In the Earth review: An old-school, pandemic-set horror film with razor-sharp teeth

Dir: Ben Wheatley. Starring: Joel Fry, Reece Shearsmith, Hayley Squires, Ellora Torchia, John Hollingworth, Mark Monero. Cert 15, 108 mins

Ben Wheatley has found himself back in the embrace of the familiar, following the most bizarre project of his career so far – a Netflix adaptation of Daphne du Maurier’s Rebecca, stripped almost entirely of its psychosexual desires and Gothic palette. His latest finds himself on far sturdier ground, harking back to the gnarly violence and wild psychedelics of 2011’s Kill List and 2013’s A Field in England.
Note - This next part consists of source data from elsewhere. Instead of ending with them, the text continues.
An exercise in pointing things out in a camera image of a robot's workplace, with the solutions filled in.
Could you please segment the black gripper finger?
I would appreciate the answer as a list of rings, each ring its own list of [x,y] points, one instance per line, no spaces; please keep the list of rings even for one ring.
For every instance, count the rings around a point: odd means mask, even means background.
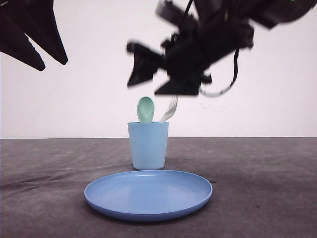
[[[52,0],[2,0],[0,14],[14,22],[28,39],[36,42],[56,61],[62,65],[68,62]]]
[[[0,15],[0,51],[39,70],[45,64],[25,33],[8,17]]]

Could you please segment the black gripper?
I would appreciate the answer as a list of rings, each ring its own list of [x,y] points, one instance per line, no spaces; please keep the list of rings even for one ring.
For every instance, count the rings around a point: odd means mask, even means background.
[[[164,69],[170,80],[160,87],[157,95],[196,96],[202,83],[212,82],[204,71],[211,64],[231,52],[238,56],[241,48],[253,46],[254,29],[249,24],[222,24],[178,40],[165,41],[165,54],[129,42],[126,50],[134,55],[134,66],[128,86],[153,79],[159,68]]]

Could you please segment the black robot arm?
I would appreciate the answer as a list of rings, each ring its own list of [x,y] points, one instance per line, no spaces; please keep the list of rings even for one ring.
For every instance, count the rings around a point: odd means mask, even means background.
[[[134,55],[128,86],[152,80],[161,68],[170,79],[156,94],[219,97],[226,93],[226,89],[211,93],[201,88],[201,84],[212,82],[211,76],[204,72],[229,53],[237,57],[240,49],[252,48],[254,29],[249,20],[271,29],[301,18],[316,5],[316,1],[191,0],[188,4],[195,6],[198,17],[170,0],[158,3],[156,14],[179,30],[162,42],[163,54],[137,42],[127,44],[127,51]]]

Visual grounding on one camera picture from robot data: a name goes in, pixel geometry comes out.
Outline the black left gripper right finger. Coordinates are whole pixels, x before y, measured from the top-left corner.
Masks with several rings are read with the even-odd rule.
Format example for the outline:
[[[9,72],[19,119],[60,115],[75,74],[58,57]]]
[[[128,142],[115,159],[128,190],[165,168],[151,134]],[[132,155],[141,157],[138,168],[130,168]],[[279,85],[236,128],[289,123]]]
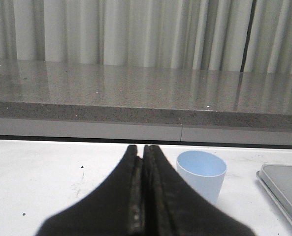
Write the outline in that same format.
[[[143,191],[147,236],[254,235],[196,193],[156,145],[144,147]]]

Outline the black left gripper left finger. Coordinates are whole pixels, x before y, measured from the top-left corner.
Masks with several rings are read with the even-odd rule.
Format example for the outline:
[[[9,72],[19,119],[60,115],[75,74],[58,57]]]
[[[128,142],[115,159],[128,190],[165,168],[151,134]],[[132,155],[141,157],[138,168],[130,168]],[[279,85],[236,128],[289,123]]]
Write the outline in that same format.
[[[88,196],[48,218],[39,236],[141,236],[142,159],[129,145],[111,174]]]

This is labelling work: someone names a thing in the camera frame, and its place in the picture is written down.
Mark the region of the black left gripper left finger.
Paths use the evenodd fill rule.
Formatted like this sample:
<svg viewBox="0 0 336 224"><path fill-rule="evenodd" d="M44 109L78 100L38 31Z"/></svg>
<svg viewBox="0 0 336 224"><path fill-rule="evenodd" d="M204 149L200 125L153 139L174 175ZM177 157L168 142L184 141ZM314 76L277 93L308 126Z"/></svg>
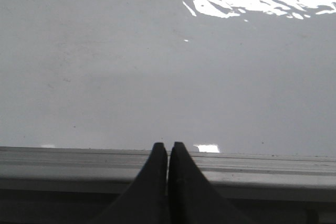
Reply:
<svg viewBox="0 0 336 224"><path fill-rule="evenodd" d="M166 149L163 143L155 143L127 190L89 223L162 223L166 172Z"/></svg>

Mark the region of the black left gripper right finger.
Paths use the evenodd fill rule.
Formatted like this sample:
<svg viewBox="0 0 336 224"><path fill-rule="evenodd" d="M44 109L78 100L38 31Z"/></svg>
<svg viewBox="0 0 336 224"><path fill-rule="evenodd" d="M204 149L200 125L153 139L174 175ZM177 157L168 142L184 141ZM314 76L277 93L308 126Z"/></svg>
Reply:
<svg viewBox="0 0 336 224"><path fill-rule="evenodd" d="M171 151L167 188L173 223L253 223L216 191L182 142Z"/></svg>

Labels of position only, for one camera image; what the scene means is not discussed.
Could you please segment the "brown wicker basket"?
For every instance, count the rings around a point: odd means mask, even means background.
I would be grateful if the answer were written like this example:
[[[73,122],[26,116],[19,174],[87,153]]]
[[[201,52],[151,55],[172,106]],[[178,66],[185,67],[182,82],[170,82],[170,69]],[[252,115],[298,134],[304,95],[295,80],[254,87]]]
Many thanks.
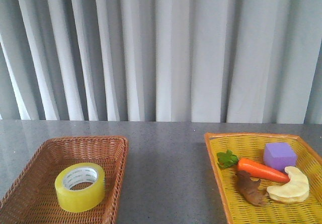
[[[1,223],[116,223],[129,150],[123,136],[64,136],[45,141],[1,200]],[[105,171],[103,201],[71,213],[56,197],[54,181],[65,168],[91,162]]]

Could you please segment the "yellow woven basket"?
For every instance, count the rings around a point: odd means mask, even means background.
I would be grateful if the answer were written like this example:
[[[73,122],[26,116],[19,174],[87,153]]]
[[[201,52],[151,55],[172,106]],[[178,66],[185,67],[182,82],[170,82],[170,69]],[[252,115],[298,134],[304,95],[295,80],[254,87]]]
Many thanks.
[[[273,133],[206,133],[204,135],[213,173],[228,223],[321,223],[321,157],[300,136]],[[236,187],[235,168],[220,169],[216,154],[231,150],[239,158],[261,163],[265,144],[287,142],[298,156],[296,162],[310,184],[301,203],[267,206],[248,203]]]

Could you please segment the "grey curtain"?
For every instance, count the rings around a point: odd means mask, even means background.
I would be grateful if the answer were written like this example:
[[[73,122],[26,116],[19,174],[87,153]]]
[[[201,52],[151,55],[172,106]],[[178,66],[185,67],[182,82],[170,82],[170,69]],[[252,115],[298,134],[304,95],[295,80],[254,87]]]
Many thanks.
[[[1,119],[321,123],[321,0],[1,0]]]

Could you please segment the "pale yellow toy croissant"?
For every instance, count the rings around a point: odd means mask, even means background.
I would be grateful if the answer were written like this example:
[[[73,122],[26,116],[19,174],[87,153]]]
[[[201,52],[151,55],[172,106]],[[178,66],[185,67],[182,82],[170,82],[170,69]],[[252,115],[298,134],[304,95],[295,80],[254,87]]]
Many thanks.
[[[308,178],[297,167],[285,167],[290,181],[282,186],[268,186],[267,193],[275,201],[282,203],[299,203],[309,196],[310,186]]]

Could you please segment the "yellow packing tape roll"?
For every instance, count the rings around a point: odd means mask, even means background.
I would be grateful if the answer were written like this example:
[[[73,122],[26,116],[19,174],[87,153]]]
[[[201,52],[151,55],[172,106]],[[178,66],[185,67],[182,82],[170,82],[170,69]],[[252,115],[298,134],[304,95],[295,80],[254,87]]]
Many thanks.
[[[105,197],[105,172],[94,163],[74,164],[61,171],[54,187],[59,206],[79,213],[100,204]]]

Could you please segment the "orange toy carrot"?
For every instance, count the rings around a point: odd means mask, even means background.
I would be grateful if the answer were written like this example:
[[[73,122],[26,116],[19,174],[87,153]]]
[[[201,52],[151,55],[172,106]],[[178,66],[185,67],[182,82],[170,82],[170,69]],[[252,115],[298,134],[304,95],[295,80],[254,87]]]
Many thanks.
[[[287,183],[290,181],[288,175],[247,158],[239,159],[231,150],[218,152],[216,157],[221,169],[236,167],[237,171],[245,171],[249,173],[251,177],[262,178],[279,183]]]

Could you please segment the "purple foam cube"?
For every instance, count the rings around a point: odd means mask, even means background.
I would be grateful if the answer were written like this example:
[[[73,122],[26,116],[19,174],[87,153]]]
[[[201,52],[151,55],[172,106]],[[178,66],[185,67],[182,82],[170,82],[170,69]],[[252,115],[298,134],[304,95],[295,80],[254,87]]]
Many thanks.
[[[285,167],[296,166],[297,154],[286,142],[267,143],[264,148],[263,161],[268,167],[284,172]]]

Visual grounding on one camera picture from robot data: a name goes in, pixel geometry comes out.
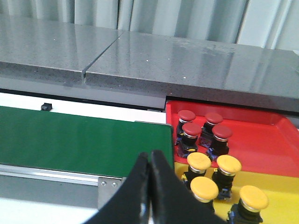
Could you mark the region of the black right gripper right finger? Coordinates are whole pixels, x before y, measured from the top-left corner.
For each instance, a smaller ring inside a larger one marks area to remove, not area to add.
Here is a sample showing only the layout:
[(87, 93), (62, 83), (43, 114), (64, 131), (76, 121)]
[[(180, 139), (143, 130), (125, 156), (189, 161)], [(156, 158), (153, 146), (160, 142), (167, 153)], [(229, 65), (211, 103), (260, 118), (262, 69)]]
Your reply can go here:
[(156, 224), (224, 224), (176, 177), (160, 150), (150, 154), (149, 195)]

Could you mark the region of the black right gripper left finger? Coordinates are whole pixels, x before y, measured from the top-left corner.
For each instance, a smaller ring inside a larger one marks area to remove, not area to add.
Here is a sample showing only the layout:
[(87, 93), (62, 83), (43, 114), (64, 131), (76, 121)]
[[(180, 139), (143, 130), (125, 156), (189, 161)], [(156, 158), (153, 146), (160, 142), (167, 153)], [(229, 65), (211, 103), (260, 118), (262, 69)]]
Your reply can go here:
[(148, 154), (142, 152), (112, 198), (86, 224), (147, 224), (150, 214)]

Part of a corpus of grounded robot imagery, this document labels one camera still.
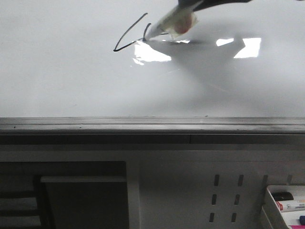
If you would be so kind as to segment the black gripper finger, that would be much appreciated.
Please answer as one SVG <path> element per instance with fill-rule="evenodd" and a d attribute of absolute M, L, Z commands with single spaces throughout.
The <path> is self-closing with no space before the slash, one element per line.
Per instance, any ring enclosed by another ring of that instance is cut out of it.
<path fill-rule="evenodd" d="M 229 3 L 248 3 L 250 1 L 251 0 L 178 0 L 178 5 L 181 7 L 195 6 L 193 11 L 199 11 Z"/>

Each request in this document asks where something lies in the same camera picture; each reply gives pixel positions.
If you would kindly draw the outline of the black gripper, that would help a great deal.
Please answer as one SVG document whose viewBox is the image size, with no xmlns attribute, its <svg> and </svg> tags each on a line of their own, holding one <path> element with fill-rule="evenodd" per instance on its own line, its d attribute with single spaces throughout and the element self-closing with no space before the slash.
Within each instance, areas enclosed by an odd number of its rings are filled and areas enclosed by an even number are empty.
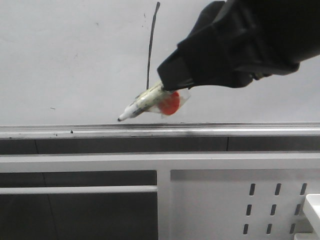
<svg viewBox="0 0 320 240">
<path fill-rule="evenodd" d="M 317 0 L 213 1 L 157 72 L 166 90 L 244 88 L 294 73 L 319 53 Z"/>
</svg>

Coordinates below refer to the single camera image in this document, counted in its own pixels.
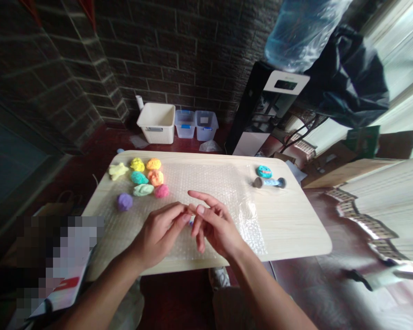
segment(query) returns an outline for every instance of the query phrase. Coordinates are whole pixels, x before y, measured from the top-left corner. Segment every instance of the plastic container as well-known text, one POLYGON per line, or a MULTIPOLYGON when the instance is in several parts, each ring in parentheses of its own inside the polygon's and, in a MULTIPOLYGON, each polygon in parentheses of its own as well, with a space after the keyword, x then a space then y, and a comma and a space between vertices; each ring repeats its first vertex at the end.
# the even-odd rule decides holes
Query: plastic container
POLYGON ((146 103, 136 122, 148 143, 172 144, 176 107, 172 104, 146 103))
POLYGON ((268 62, 301 73, 320 57, 352 0, 284 0, 265 45, 268 62))
POLYGON ((198 141, 213 140, 219 128, 216 114, 212 111, 196 111, 196 127, 198 141))
POLYGON ((194 112, 190 110, 176 110, 174 125, 178 131, 178 137, 193 138, 196 128, 194 112))

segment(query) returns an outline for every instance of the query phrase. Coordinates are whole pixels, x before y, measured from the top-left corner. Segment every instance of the table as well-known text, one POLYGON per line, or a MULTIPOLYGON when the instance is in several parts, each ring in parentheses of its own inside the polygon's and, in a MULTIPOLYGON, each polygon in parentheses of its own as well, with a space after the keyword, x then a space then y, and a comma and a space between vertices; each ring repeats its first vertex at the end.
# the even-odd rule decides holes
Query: table
MULTIPOLYGON (((217 154, 190 154, 130 150, 113 158, 112 164, 129 164, 134 157, 143 160, 159 158, 163 164, 212 164, 212 165, 250 165, 252 180, 257 175, 259 165, 267 166, 278 176, 286 179, 285 189, 267 187, 253 190, 258 221, 262 230, 267 254, 259 256, 262 261, 292 259, 330 253, 332 242, 320 219, 309 203, 298 182, 285 162, 274 158, 240 157, 217 154)), ((98 205, 111 189, 112 181, 108 173, 104 175, 95 193, 87 204, 83 216, 96 215, 98 205)), ((164 260, 157 266, 146 270, 143 275, 195 270, 200 268, 228 265, 222 258, 200 260, 164 260)), ((90 263, 87 280, 94 281, 103 271, 101 265, 90 263)))

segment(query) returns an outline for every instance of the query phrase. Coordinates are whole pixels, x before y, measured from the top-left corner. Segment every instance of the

In the Earth is a horror film with razor-sharp teeth, even if the relative flimsiness behind that facade betrays its spur-of-the-moment inception. The film was written and shot mid-pandemic, over the course of 15 days last August, and is set during a similar (if not the same) outbreak. But this isn’t a cheap exploitation of our current horror. Instead, Wheatley chases the primal fears that it’s brought to the surface – how we all live at nature’s mercy, despite how distant and disconnected we are from its rhythms. In the Earth isn’t set in a hospital or a quarantined home, but in one of the many neglected and mostly forgotten woodlands of Great Britain.